Tuesday, June 17, 2008

Name Changes

Lisa Belkin, author of last Sunday's much discussed Times Magazine piece on equally shared parenting, wonders on one of the Times numerous blogs why so few women these days are changing their names.
Names are intimate and personal reflections of how we present ourselves to the world, and the decisions of these couples make clear, in the words of Amy Vachon, how “there is no perfect choice.”

Changing your name feels unequal, she says. Not changing it means not being seen by the world as an automatic unit. Hyphenating works, at least for a generation, but can be long and cumbersome. Using one name for work and another at home means never remembering who you are.
This is one of the things that conservatives appear to have won on, but I can never quite figure out why. I never understood why one day you would just decide to change your name. It's as if you end your existence as Single Person and become Married Person. The connotations behind this are a little ridiculous and buy into the "happily ever after" narrative too much for my taste.
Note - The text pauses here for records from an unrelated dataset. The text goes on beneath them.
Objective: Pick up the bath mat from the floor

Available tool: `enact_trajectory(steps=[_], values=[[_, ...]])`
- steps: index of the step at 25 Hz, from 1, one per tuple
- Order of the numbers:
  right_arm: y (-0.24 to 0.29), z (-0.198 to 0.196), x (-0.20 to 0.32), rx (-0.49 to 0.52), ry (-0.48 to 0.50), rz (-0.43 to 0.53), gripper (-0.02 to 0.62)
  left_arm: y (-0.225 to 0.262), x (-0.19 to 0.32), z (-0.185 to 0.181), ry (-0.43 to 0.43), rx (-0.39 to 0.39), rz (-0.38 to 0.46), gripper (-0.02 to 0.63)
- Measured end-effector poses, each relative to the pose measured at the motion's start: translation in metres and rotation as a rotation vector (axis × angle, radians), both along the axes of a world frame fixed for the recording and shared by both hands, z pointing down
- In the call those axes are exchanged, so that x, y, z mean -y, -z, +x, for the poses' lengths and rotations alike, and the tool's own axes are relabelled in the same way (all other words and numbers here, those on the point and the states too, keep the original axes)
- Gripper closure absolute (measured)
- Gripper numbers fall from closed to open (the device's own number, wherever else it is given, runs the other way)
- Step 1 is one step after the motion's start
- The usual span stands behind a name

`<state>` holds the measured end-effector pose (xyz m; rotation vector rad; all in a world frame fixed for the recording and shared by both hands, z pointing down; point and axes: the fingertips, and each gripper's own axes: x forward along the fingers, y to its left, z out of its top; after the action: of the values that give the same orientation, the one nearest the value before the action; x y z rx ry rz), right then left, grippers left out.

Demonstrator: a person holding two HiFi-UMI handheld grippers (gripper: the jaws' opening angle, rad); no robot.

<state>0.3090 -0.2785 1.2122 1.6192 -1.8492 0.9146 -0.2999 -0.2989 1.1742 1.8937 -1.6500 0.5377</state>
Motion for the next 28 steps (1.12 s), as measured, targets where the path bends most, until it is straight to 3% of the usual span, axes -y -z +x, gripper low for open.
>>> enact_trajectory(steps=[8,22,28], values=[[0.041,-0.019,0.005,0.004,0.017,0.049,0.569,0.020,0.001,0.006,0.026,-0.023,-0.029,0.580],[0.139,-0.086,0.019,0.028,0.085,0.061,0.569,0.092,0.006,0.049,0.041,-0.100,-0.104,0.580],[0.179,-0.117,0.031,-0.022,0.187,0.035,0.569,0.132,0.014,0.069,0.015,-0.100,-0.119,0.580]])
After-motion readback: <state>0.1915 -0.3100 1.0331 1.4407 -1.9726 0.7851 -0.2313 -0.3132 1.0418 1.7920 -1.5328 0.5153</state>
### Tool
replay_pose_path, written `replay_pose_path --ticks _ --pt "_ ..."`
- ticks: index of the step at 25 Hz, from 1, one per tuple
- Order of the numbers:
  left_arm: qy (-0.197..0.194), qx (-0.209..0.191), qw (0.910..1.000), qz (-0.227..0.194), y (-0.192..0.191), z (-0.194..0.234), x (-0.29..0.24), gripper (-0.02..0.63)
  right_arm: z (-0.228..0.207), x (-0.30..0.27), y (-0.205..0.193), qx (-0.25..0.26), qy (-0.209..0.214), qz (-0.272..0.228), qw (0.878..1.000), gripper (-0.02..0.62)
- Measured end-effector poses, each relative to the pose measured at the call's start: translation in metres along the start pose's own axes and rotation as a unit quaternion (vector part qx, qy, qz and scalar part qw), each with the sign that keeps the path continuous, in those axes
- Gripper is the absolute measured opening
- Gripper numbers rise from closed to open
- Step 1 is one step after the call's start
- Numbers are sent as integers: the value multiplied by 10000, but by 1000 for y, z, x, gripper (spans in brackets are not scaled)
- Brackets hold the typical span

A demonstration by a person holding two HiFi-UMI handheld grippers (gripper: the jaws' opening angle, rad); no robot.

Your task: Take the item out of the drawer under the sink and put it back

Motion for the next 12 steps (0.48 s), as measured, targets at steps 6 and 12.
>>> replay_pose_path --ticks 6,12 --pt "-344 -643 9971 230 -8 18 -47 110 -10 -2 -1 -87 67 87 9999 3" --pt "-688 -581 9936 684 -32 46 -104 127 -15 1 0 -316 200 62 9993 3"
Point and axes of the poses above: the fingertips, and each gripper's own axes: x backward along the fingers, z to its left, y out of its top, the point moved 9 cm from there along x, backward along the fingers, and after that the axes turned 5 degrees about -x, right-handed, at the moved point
Furthermore, I never really understood, if it's such an important issue for families to all have the same names (because how would you know you belong to one another otherwise?) why it has to be the woman that changes her name. Why can't the man? I've yet to hear a good response to that one. Changing names to become a "unit" is silly. What if you were asked to change your name each time you changed jobs or professions? People would say that's silly, but for me it's no more silly than changing your name each time you change partners.
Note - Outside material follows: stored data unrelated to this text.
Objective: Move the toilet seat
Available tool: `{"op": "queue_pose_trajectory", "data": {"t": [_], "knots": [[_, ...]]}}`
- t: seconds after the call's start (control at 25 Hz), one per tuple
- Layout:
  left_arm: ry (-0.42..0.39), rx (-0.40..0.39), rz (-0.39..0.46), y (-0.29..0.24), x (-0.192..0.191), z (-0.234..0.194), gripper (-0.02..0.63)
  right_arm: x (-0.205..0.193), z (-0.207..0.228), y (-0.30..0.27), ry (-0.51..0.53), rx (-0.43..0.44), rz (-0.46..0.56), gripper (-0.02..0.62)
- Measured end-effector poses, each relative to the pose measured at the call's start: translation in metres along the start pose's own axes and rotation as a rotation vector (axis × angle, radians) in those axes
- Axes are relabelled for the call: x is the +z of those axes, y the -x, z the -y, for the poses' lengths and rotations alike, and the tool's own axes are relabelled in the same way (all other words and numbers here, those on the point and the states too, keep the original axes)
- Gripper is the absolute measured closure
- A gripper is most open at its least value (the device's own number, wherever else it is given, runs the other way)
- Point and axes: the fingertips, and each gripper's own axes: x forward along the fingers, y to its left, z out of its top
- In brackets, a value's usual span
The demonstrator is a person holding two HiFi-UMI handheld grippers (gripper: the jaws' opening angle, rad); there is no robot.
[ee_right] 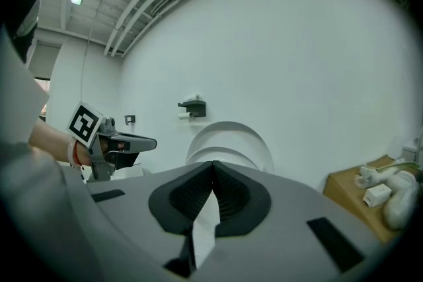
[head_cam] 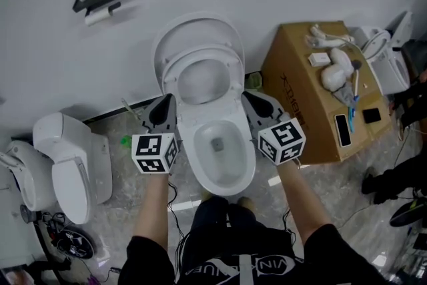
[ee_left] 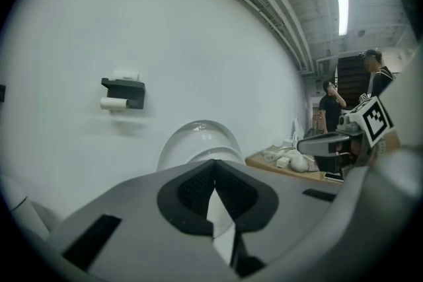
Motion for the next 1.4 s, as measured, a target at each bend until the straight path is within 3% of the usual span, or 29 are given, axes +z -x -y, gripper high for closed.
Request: {"op": "queue_pose_trajectory", "data": {"t": [0.36, 0.68, 1.24, 1.4], "knots": [[-0.043, 0.050, 0.044, 0.070, 0.016, 0.032, 0.603, 0.019, -0.032, 0.050, 0.045, 0.058, 0.043, 0.588], [-0.002, 0.095, 0.094, 0.118, 0.030, 0.047, 0.603, 0.035, -0.055, 0.088, 0.080, 0.086, 0.067, 0.588], [-0.063, 0.150, 0.098, 0.163, 0.040, 0.054, 0.603, 0.047, -0.074, 0.117, 0.098, 0.116, 0.069, 0.588], [-0.045, 0.169, 0.098, 0.171, 0.039, 0.050, 0.603, 0.047, -0.072, 0.119, 0.093, 0.112, 0.067, 0.586]]}}
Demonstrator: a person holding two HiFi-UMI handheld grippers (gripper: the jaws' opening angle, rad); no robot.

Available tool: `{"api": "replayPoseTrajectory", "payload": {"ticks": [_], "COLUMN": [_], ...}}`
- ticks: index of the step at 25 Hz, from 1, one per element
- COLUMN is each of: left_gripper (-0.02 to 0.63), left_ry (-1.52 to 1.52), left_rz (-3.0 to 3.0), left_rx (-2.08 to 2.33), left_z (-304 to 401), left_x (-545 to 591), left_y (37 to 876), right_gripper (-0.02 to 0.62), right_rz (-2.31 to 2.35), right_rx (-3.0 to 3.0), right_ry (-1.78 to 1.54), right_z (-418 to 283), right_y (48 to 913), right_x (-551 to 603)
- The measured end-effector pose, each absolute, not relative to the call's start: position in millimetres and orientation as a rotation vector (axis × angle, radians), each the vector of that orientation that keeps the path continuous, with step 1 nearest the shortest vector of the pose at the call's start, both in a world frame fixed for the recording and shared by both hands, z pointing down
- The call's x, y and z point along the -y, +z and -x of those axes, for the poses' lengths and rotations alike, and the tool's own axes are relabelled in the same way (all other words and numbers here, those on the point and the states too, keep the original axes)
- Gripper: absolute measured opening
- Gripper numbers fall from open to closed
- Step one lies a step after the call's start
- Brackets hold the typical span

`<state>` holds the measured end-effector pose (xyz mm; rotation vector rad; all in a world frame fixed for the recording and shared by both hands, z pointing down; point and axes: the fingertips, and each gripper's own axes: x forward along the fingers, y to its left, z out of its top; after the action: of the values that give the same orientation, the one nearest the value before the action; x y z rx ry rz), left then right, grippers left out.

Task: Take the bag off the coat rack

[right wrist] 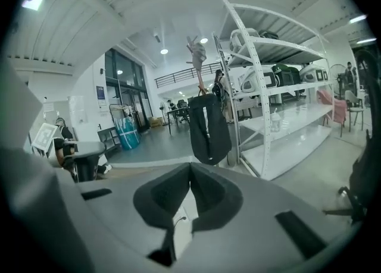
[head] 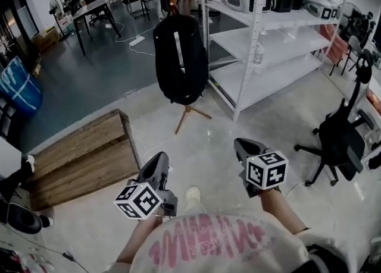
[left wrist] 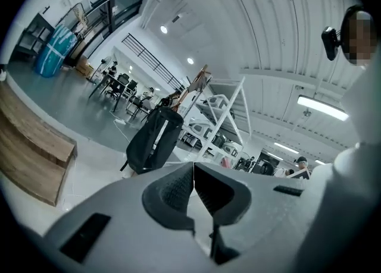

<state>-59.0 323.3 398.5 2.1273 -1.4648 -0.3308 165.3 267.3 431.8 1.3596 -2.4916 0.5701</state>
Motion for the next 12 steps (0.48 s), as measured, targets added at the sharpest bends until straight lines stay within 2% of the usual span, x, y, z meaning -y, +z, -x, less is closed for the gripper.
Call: {"api": "replayPoseTrajectory", "payload": {"ticks": [12], "left_gripper": [0.005], "left_ry": [-0.398], "left_rz": [-2.283], "left_rx": [1.383], "left_z": [108.2], "left_x": [-152.7], "left_y": [337.9], "right_gripper": [0.006], "right_rz": [-1.441], "right_rx": [2.558], "right_ry": [0.482], "right_z": [-104.2], "right_y": [374.1], "right_x": [-106.2]}}
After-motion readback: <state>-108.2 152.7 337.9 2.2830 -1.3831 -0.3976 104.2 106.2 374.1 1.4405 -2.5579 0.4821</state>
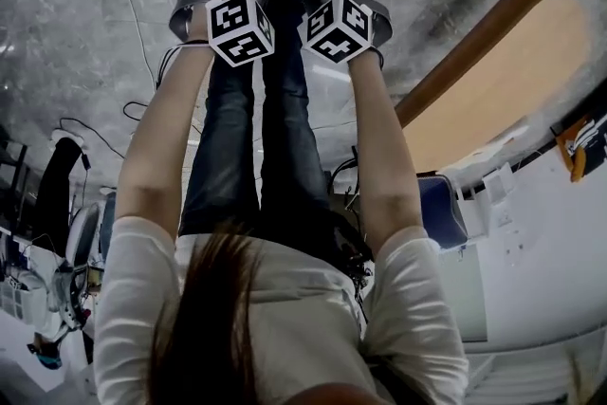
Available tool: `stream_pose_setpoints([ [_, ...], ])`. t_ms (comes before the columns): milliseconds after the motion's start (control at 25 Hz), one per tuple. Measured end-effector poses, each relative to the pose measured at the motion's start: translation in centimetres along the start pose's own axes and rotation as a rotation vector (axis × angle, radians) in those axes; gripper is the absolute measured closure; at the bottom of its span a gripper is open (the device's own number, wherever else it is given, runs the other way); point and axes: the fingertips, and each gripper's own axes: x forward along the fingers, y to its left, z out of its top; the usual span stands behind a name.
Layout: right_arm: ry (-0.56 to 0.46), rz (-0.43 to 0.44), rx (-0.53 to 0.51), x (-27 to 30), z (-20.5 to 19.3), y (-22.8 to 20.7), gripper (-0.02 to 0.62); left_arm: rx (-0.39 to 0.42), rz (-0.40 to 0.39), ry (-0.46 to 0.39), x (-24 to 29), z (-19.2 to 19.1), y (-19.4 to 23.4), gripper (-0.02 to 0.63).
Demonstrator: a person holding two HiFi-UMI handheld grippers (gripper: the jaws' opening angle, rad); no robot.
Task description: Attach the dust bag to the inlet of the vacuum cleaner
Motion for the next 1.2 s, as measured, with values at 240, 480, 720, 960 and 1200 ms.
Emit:
stream_pose_setpoints([
  [240, -0.039, -0.013, 0.094, -0.9, -3.7, 2.2, 0.546, 0.106, -0.046, 0.034, 1.0, 1.5, -3.7, 0.531],
  [480, 0.000, 0.019, -0.033, -1.1, -3.5, 2.0, 0.545, 0.010, -0.007, 0.001, 0.8, 1.6, -3.9, 0.531],
  [720, 0.046, 0.074, -0.136, -0.8, -2.5, 1.6, 0.543, -0.092, 0.016, -0.034, 0.6, 1.0, -3.6, 0.531],
  [960, 0.043, 0.084, -0.136, -0.9, -2.5, 1.6, 0.544, -0.093, 0.002, -0.038, 0.6, 1.2, -3.6, 0.531],
  [1200, 0.001, 0.021, -0.001, -1.4, -3.0, 2.2, 0.545, 0.043, -0.057, 0.007, 0.5, 1.6, -4.1, 0.531],
])
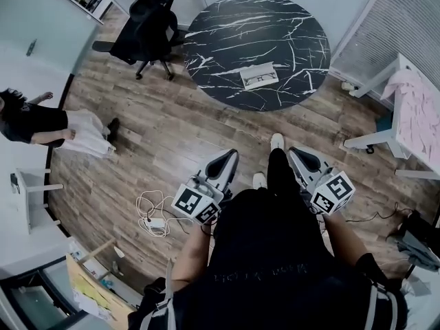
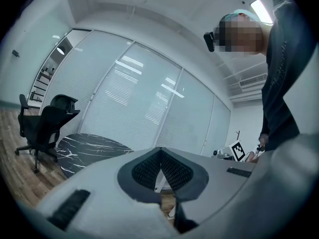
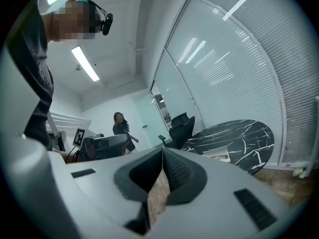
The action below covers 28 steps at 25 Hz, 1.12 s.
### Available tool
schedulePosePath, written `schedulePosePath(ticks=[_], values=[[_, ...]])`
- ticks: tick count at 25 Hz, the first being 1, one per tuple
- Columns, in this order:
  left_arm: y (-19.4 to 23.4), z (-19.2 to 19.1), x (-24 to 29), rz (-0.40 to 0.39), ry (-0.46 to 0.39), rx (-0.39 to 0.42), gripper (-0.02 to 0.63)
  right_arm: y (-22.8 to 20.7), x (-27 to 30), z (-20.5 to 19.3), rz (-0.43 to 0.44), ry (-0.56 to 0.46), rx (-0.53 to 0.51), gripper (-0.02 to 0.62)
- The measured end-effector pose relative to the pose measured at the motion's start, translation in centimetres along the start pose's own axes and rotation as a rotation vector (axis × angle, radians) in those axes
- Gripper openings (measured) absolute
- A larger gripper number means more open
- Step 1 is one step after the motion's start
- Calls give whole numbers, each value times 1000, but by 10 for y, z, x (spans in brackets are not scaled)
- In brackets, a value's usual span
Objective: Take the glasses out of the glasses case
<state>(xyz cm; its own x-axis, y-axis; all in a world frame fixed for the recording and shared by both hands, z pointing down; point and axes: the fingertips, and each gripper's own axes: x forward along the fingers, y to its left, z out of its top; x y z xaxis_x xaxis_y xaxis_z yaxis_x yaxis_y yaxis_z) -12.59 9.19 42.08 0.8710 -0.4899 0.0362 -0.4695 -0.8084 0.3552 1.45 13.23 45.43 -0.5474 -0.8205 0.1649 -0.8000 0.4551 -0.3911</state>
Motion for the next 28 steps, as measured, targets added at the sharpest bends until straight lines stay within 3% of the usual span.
schedulePosePath(ticks=[12, 28], values=[[26, -1, 45, 18, 43, -17, 18, -47, 28, 12, 11, 24, 31, 31], [84, 14, 148, 29, 94, -36, 18, -144, 81, 42, 21, 56, 74, 31]])
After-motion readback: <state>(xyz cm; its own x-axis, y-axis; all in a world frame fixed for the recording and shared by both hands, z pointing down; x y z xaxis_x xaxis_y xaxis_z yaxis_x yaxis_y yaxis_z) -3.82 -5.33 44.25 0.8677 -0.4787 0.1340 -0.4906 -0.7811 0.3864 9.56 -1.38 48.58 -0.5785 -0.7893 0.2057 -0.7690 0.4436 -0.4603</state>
I plan to not change my name if I get married for the same reasons Lisa cites. I've already begun shaping my public persona with this name. There's no reason to change it. I agree that the naming of the children can be problematic, but frankly I'm not worried about having children just yet.


aethelred said...

When my wife and I married, she was undecided about changing her name. Her visceral inclination was not to change, but she could envision situations in which it would serve a practical purpose for us to all have the same name, and my wife is a very practical woman. I stayed out of this argument, since I didn't and don't think it's really my business, and I had no useful points to add.

In the end, she did not change her name, partly (I think) on the advice of my father, who pointed out to her that it would inevitably hurt her professionally to take my name. After 10 years of marriage, we haven't yet encountered anything that has made us regret this decision.

Jenica said...

I'm getting married in a few weeks and am not changing my name. I know my fiance kind of wishes that I would, but he also knows (and has said) that since it's my name it's obviously my decision. We live in a pretty liberal area, but all of our friends our age who are married have the same last name. I've never understood this tradition and why even now it's almost shocking if a woman doesn't change her name (you should have seen my fiance's mother's reaction when I told her I was keeping my name).
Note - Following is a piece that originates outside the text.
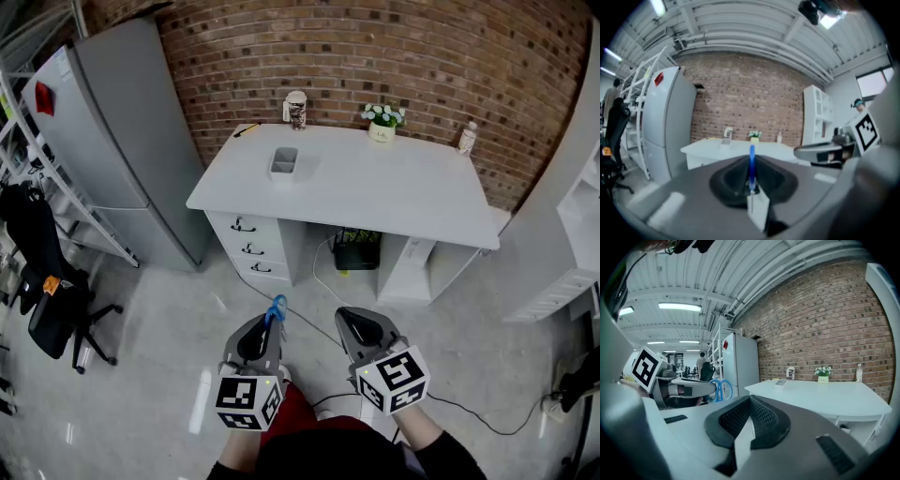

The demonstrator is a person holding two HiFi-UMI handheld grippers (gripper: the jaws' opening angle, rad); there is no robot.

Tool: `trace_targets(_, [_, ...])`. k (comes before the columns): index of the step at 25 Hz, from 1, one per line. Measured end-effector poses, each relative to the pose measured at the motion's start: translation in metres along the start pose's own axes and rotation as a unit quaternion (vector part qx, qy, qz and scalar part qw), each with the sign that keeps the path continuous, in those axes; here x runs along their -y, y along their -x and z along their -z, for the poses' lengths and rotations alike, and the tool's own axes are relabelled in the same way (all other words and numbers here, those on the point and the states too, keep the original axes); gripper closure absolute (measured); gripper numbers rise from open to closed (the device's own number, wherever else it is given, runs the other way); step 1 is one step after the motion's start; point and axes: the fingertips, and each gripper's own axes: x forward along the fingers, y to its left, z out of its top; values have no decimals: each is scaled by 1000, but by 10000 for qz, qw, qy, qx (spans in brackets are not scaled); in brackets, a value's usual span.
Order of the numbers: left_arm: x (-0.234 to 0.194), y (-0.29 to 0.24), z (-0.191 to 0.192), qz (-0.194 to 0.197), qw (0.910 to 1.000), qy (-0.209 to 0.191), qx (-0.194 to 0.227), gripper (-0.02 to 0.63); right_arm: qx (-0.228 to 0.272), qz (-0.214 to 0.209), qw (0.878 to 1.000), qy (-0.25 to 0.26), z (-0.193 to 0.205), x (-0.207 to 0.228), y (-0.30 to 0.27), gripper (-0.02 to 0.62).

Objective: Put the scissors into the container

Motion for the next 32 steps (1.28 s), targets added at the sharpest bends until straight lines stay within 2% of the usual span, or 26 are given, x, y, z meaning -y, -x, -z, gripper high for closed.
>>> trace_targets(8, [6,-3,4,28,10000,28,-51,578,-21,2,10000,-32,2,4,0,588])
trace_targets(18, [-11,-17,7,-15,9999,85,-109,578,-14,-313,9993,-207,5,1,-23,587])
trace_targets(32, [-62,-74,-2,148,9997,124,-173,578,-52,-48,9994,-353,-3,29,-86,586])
I remember telling an acquaintance that I wasn't changing my name, and she said that if she got married her decision to change her name would depend on how much she loved her husband. What can you say to something like that??

John M said...

It seems pretty simple: if you don't want to do it, don't do it. I don't understand why that isn't sufficient, and why it's necessary to criticize the women who choose the opposite. You seem to be opposed to it for the following reasons: 1) it seems arbitrary; 2) it doesn't fit with your concept of marriage; 3) you don't consider it important for families to have the same last name; 4) you have begun building your professional reputation under your current name.

Those are all perfectly valid reasons. My wife came down differently on those questions on took my last name when we got married. I don't understand why the validity of your choice makes the opposite choice invalid. Also, I think that your "it's no more silly than changing your name each time you change partners" line of reasoning is fairly weak. Most marriage ceremonies, whether civil or religious, include a promise of "'til death do us part" or some such thing. While it often doesn't work out that way, of course, I suspect that the vast majority of people who get married, liberal and conservative alike, view it as fundamentally different from (and more permanent than) a new job or a new romantic relationship.

The "conservatives have won" formulation makes me sad. I tend to view feminism as being about creating choice and options for women, not imposing a requirement that they do all things exactly the opposite as their grandmothers did.

Cycleboy said...

You wrote, "I didn't and don't think it's really my business, and I had no useful points to add."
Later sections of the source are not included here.